> _Required work_
Copy task for the material below: print the line with "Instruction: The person" and every line after it to the end, exactly as written, without the pictures.

> _Input data_
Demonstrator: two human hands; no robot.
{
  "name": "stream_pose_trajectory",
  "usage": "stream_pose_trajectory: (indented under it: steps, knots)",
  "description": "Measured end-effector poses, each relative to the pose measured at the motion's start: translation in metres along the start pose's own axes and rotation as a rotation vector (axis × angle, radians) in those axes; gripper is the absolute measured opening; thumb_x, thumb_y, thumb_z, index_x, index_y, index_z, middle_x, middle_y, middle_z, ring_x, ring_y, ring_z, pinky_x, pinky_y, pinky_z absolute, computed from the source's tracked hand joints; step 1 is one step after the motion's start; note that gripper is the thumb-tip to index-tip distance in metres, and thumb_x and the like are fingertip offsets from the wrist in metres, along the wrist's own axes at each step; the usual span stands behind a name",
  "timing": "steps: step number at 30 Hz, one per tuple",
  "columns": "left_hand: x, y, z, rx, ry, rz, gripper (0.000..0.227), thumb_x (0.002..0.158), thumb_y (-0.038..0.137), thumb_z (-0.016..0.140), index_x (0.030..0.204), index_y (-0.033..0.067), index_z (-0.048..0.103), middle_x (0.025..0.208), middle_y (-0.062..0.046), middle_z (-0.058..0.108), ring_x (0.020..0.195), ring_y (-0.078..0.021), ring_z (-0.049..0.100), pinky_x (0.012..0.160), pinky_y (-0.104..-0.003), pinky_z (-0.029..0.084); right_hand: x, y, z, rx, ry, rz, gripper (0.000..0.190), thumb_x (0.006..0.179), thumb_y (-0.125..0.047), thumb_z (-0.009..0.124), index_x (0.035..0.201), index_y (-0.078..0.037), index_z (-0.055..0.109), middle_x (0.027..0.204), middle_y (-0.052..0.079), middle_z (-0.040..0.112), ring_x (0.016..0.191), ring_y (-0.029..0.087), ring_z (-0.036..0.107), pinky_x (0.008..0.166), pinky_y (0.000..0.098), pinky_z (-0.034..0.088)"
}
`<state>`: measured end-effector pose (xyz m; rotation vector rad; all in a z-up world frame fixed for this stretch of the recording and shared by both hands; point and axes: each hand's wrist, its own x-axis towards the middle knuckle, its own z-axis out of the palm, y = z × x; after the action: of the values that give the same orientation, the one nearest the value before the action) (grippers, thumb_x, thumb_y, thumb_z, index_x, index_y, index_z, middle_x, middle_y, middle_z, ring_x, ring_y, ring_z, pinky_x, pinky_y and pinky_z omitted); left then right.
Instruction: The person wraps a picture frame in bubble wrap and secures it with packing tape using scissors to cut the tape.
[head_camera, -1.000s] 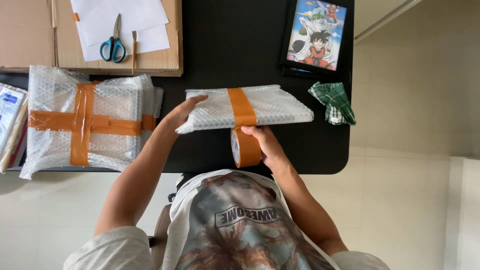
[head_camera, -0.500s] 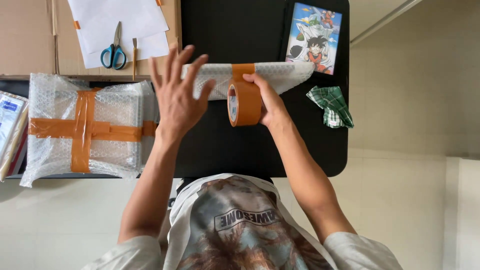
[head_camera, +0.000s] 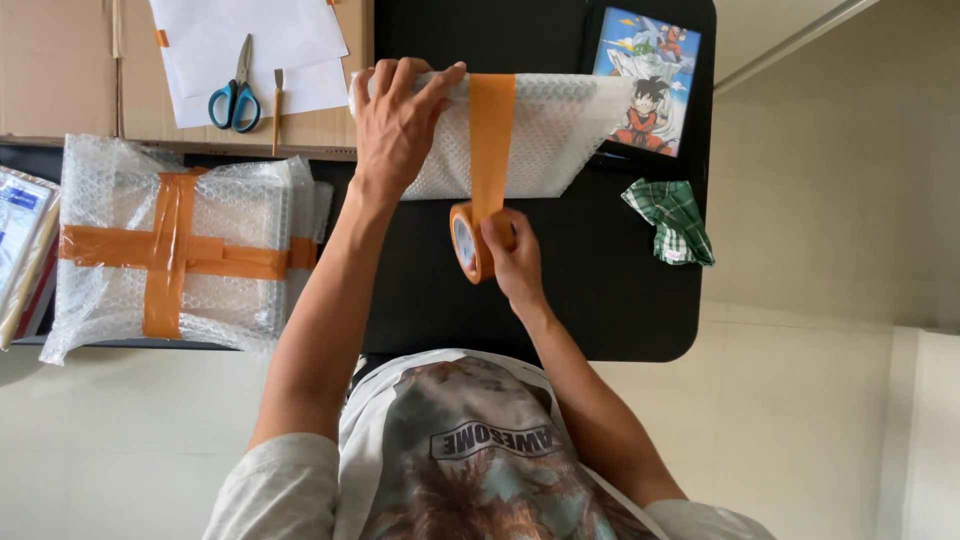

> _Task solution_
Instruction: The person wraps a picture frame in bubble wrap and secures it with packing tape using scissors to cut the tape.
[head_camera, -1.000s] 
[head_camera, -0.500s] 
[head_camera, +0.000s] 

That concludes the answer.